Epidemic Intelligence Service, Epidemiology Workforce Branch, Division of Scientific Education and Professional Development, Centers for Disease Control and Prevention, Atlanta, Georgia, United States of America.
Enteric Diseases Epidemiology Branch, Division of Foodborne, Waterborne and Environmental Diseases, National Center for Emerging Zoonotic Infectious Diseases, Centers for Disease Control and Prevention, Atlanta, Georgia, United States of America.
PLoS One. 2020 Mar 3;15(3):e0229581. doi: 10.1371/journal.pone.0229581. eCollection 2020.

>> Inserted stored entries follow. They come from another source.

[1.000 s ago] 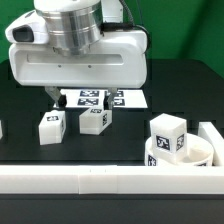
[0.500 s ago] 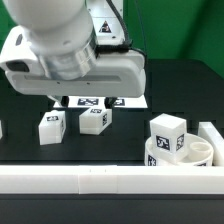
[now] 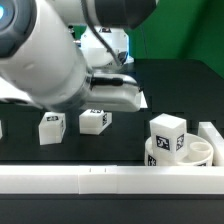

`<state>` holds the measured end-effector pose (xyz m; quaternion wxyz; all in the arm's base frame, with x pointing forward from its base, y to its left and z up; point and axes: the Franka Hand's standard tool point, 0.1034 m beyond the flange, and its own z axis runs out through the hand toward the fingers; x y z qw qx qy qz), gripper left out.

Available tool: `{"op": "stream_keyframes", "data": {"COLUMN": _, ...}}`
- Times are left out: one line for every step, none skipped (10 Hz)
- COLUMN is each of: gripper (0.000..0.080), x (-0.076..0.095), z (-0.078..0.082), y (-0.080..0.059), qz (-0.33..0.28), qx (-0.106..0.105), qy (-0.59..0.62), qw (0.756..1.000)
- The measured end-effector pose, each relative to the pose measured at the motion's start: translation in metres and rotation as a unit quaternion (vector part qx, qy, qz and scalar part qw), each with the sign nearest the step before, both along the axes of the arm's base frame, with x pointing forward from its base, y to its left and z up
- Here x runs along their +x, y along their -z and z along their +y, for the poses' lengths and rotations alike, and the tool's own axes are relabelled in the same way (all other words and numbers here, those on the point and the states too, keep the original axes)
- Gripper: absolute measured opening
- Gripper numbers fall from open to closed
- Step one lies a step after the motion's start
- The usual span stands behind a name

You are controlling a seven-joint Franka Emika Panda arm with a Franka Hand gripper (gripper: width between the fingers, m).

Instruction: Assemble stool

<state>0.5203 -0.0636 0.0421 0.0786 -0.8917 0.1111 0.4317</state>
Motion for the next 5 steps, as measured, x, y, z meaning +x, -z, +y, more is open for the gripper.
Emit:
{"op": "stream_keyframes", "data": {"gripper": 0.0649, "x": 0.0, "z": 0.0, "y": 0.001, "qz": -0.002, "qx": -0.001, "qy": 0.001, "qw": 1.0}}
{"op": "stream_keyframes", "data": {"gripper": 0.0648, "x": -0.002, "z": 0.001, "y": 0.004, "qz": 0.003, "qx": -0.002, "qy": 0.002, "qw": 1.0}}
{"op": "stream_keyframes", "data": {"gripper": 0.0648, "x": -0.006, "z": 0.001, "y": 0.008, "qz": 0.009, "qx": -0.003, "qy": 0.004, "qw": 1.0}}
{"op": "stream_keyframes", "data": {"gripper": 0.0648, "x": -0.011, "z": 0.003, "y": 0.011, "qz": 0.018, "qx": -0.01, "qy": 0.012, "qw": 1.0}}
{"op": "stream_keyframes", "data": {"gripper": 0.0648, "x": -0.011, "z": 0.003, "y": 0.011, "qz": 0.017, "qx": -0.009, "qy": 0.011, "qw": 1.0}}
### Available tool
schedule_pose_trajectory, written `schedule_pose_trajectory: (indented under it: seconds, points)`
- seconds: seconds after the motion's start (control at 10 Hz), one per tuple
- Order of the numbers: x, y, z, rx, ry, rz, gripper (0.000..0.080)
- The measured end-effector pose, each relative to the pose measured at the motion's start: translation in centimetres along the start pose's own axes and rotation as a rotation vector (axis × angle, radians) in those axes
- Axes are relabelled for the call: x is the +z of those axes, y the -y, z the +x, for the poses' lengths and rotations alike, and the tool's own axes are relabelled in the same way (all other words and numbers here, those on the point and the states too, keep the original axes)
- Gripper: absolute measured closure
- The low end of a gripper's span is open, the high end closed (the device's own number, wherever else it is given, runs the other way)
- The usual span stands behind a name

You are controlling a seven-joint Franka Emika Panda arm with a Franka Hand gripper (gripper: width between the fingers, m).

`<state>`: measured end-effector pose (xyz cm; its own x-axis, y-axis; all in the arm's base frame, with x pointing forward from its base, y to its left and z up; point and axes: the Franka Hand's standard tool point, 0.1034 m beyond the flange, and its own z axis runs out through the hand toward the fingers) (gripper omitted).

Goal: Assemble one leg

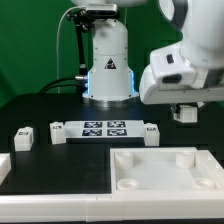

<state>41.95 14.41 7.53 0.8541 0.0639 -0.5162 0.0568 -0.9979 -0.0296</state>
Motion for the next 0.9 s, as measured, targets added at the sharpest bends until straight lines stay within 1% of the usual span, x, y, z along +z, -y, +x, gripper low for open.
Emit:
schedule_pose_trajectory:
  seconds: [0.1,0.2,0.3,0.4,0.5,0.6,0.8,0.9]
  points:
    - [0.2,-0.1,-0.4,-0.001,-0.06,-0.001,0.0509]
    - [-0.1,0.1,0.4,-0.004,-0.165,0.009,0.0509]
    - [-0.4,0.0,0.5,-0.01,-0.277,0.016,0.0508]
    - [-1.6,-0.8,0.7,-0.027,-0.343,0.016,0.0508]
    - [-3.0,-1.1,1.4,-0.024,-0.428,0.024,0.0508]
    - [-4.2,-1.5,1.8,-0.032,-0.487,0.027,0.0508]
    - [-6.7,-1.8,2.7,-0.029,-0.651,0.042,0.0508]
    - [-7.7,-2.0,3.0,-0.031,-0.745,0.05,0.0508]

Multidrug-resistant non-typhoidal Salmonella (NTS) infection has emerged as a prominent cause of invasive infections in Africa. We investigated the prevalence of ceftriaxone-resistant invasive NTS infections, conducted exploratory analysis of risk factors for resistance, and described antimicrobial use in western Kenya. We conducted a secondary analysis of existing laboratory, epidemiology, and clinical data from three independent projects, a malaria vaccine trial, a central nervous system (CNS) study, and the International Emerging Infections Program morbidity surveillance (surveillance program) during 2009-2014. We calculated odds ratios (OR) with 95% confidence intervals (CI) for ceftriaxone-resistant NTS infections compared with ceftriaxone-susceptible infections. We surveyed hospitals, pharmacies, and animal drug retailers about the availability and use of antimicrobials. In total, 286 invasive NTS infections were identified in the three projects; 43 NTS isolates were ceftriaxone-resistant. The absolute prevalence of ceftriaxone resistance varied among these methodologically diverse projects, with 18% (16/90) of isolates resistant to ceftriaxone in the vaccine trial, 89% (16/18) in the CNS study, and 6% (11/178) in the surveillance program. Invasive ceftriaxone-resistant infections increased over time. Most ceftriaxone-resistant isolates were co-resistant to multiple other antimicrobials. Having an HIV-positive mother (OR = 3.7; CI = 1.2-11.4) and taking trimethoprim-sulfamethoxazole for the current illness (OR = 9.6, CI = 1.2-78.9) were significantly associated with acquiring ceftriaxone-resistant invasive NTS infection. Ceftriaxone and other antibiotics were widely prescribed; multiple issues related to prescription practices and misuse were identified. In summary, ceftriaxone-resistant invasive NTS infection is increasing and limiting treatment options for serious infections. Efforts are ongoing to address the urgent need for improved microbiologic diagnostic capacity and an antimicrobial surveillance system in Kenya.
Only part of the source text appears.